On Boredom: Philosophy, Literature, and Politics
Has the world become more boring? What are we doing, or not doing, when we’re bored? Is boredom something we do at all? Walter Benjamin said that “boredom is the threshold to great deeds.” Søren Kierkegaard argued that boredom is “the root of all evil.” Henry David Thoreau described boredom as exhausting all happiness. Nietzsche asserted that God was bored on the seventh day, and Kant claimed that Adam and Eve would have been bored if they had stayed in Paradise. Today, some people associate boredom with laziness, drug abuse, and depression, while others take a more poetic approach and treat boredom as a form of acedia (spiritual sloth), melancholia, and apathy. But what is boredom, precisely?
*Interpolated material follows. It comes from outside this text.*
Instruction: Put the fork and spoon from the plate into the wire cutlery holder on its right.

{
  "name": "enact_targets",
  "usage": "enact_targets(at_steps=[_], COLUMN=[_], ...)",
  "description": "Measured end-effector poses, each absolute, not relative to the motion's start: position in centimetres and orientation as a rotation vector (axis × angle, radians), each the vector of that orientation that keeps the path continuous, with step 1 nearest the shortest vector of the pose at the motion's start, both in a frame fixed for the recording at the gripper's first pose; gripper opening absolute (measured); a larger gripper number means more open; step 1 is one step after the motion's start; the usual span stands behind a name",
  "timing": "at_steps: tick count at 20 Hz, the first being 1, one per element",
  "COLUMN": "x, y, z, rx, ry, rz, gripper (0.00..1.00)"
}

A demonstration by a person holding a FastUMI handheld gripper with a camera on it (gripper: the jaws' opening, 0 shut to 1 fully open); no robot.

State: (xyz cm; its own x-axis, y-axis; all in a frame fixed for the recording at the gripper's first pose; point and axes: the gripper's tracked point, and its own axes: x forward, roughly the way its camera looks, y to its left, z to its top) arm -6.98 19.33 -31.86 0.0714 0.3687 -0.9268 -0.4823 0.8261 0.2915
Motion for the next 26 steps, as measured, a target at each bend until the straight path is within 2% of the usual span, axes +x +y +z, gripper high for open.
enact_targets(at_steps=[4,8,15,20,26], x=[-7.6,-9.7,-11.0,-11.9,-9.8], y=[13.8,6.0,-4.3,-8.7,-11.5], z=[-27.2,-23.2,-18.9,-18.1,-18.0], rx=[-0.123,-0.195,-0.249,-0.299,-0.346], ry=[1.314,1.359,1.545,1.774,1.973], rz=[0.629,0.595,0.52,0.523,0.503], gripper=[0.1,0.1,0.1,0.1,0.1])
In this course we are going to explore the construction, experience, and possibilities of boredom through philosophy, literature, and politics. Beginning with the philosophical underpinnings of boredom, we will discuss whether boredom is an existential condition of humanity or a distinct phenomenon that appears only in modernity. Approaching boredom through a social and political lens we’ll ask: What are the moral value judgments society attaches to boredom? And why do we live in a world today where everyone feels the need to be continuously busy—where the refusal to be active, like taking a nap during the “work day,” is seen as subversive? Is boredom something to be cured of, or is it a privilege? Our readings will be drawn from works by Friedrich Nietzsche, Martin Heidegger, Samuel Beckett, Maurice Blanchot, Joris-Karl Huysmans, Marcel Proust, Fernando Pessoa, and Benjamin, among others.